- What needs to be done
All of the data must be returned word for word.

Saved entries
------------------------------------------------------------
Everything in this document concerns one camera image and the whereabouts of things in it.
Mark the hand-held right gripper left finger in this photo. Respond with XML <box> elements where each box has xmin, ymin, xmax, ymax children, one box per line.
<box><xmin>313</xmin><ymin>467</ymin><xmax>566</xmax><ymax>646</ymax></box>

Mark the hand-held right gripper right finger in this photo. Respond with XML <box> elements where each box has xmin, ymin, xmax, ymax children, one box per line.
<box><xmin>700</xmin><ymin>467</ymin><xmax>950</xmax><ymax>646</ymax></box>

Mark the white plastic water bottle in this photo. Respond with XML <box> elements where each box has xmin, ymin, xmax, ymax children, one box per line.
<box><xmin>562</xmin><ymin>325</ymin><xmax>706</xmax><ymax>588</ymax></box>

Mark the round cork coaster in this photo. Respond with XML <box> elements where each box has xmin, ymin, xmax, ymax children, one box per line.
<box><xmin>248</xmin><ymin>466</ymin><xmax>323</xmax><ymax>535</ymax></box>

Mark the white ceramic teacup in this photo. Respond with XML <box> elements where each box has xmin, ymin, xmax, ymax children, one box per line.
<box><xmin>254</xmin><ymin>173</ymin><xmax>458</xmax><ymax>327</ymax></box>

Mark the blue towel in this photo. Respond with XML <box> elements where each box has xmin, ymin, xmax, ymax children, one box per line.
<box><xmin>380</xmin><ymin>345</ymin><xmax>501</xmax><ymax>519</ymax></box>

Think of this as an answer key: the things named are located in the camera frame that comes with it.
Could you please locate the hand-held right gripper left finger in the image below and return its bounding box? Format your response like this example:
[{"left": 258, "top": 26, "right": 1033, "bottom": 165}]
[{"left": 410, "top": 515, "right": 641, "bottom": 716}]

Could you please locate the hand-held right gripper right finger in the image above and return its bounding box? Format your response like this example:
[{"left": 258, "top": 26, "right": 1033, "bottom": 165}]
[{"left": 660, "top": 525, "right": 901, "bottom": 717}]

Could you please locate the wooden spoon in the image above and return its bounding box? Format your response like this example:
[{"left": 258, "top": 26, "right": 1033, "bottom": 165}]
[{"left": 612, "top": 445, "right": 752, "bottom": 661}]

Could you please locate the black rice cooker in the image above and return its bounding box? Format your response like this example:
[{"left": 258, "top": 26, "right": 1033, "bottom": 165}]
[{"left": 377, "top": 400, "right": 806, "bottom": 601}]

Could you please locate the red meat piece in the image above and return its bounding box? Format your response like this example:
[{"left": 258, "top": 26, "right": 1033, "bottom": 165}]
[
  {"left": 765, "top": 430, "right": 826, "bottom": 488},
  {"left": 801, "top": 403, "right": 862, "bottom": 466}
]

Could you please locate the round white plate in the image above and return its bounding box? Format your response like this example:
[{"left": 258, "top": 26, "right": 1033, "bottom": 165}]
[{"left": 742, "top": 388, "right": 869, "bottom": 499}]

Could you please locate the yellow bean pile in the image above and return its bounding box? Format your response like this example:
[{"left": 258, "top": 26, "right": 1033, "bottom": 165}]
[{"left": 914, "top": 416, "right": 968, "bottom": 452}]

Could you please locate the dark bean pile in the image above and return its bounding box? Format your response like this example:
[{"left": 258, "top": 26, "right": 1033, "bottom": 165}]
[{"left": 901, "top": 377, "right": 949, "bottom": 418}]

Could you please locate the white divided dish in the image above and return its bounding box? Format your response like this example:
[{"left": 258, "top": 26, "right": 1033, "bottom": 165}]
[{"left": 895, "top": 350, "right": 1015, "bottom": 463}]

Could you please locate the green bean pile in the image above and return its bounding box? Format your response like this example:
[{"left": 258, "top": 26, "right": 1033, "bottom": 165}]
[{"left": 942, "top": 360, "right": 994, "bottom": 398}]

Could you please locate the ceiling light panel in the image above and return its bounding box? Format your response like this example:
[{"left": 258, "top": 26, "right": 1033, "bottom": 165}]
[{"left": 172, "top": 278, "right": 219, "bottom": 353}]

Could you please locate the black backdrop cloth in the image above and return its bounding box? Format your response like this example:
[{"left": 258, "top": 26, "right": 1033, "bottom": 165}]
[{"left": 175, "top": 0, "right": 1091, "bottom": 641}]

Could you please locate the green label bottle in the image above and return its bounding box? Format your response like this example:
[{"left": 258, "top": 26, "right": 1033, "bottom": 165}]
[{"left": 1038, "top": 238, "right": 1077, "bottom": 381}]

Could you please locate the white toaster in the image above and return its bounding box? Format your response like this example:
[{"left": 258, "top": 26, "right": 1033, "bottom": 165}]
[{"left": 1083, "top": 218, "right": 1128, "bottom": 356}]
------------------------------------------------------------
- Answer section
Everything in this document concerns one camera image and the whereabouts of things in it.
Mark the hand-held right gripper left finger in this photo. Respond with XML <box> elements where each box has xmin, ymin, xmax, ymax children, one box per line.
<box><xmin>313</xmin><ymin>467</ymin><xmax>566</xmax><ymax>646</ymax></box>

Mark the hand-held right gripper right finger in this photo. Respond with XML <box> elements where each box has xmin, ymin, xmax, ymax children, one box per line.
<box><xmin>700</xmin><ymin>467</ymin><xmax>950</xmax><ymax>646</ymax></box>

Mark the white plastic water bottle in this photo. Respond with XML <box> elements where each box has xmin, ymin, xmax, ymax children, one box per line.
<box><xmin>562</xmin><ymin>325</ymin><xmax>706</xmax><ymax>588</ymax></box>

Mark the round cork coaster in this photo. Respond with XML <box> elements where each box has xmin, ymin, xmax, ymax children, one box per line.
<box><xmin>248</xmin><ymin>466</ymin><xmax>323</xmax><ymax>535</ymax></box>

Mark the white ceramic teacup in this photo. Respond with XML <box> elements where each box has xmin, ymin, xmax, ymax children, one box per line.
<box><xmin>254</xmin><ymin>173</ymin><xmax>458</xmax><ymax>327</ymax></box>

Mark the blue towel in this photo. Respond with XML <box> elements where each box has xmin, ymin, xmax, ymax children, one box per line.
<box><xmin>380</xmin><ymin>345</ymin><xmax>501</xmax><ymax>519</ymax></box>

Think of this as an answer key: the things named are located in the camera frame that comes with it.
Could you please locate the hand-held right gripper left finger in the image below and return its bounding box? Format your response like this example:
[{"left": 258, "top": 26, "right": 1033, "bottom": 165}]
[{"left": 410, "top": 515, "right": 641, "bottom": 716}]

Could you please locate the hand-held right gripper right finger in the image above and return its bounding box? Format your response like this example:
[{"left": 258, "top": 26, "right": 1033, "bottom": 165}]
[{"left": 660, "top": 525, "right": 901, "bottom": 717}]

Could you please locate the wooden spoon in the image above and return its bounding box? Format your response like this example:
[{"left": 258, "top": 26, "right": 1033, "bottom": 165}]
[{"left": 612, "top": 445, "right": 752, "bottom": 661}]

Could you please locate the black rice cooker in the image above and return its bounding box? Format your response like this example:
[{"left": 258, "top": 26, "right": 1033, "bottom": 165}]
[{"left": 377, "top": 400, "right": 806, "bottom": 601}]

Could you please locate the red meat piece in the image above and return its bounding box? Format your response like this example:
[{"left": 258, "top": 26, "right": 1033, "bottom": 165}]
[
  {"left": 765, "top": 430, "right": 826, "bottom": 488},
  {"left": 801, "top": 403, "right": 862, "bottom": 466}
]

Could you please locate the round white plate in the image above and return its bounding box? Format your response like this example:
[{"left": 258, "top": 26, "right": 1033, "bottom": 165}]
[{"left": 742, "top": 388, "right": 869, "bottom": 499}]

Could you please locate the yellow bean pile in the image above and return its bounding box? Format your response like this example:
[{"left": 258, "top": 26, "right": 1033, "bottom": 165}]
[{"left": 914, "top": 416, "right": 968, "bottom": 452}]

Could you please locate the dark bean pile in the image above and return its bounding box? Format your response like this example:
[{"left": 258, "top": 26, "right": 1033, "bottom": 165}]
[{"left": 901, "top": 377, "right": 949, "bottom": 418}]

Could you please locate the white divided dish in the image above and return its bounding box? Format your response like this example:
[{"left": 258, "top": 26, "right": 1033, "bottom": 165}]
[{"left": 895, "top": 350, "right": 1015, "bottom": 463}]

Could you please locate the green bean pile in the image above and return its bounding box? Format your response like this example:
[{"left": 258, "top": 26, "right": 1033, "bottom": 165}]
[{"left": 942, "top": 360, "right": 994, "bottom": 398}]

Could you please locate the ceiling light panel in the image above and return its bounding box? Format your response like this example:
[{"left": 258, "top": 26, "right": 1033, "bottom": 165}]
[{"left": 172, "top": 278, "right": 219, "bottom": 353}]

Could you please locate the black backdrop cloth in the image above and return its bounding box? Format your response like this example:
[{"left": 258, "top": 26, "right": 1033, "bottom": 165}]
[{"left": 175, "top": 0, "right": 1091, "bottom": 641}]

Could you please locate the green label bottle in the image above and return its bounding box? Format your response like this example:
[{"left": 258, "top": 26, "right": 1033, "bottom": 165}]
[{"left": 1038, "top": 238, "right": 1077, "bottom": 381}]

Could you please locate the white toaster in the image above and return its bounding box? Format your response like this example:
[{"left": 258, "top": 26, "right": 1033, "bottom": 165}]
[{"left": 1083, "top": 218, "right": 1128, "bottom": 356}]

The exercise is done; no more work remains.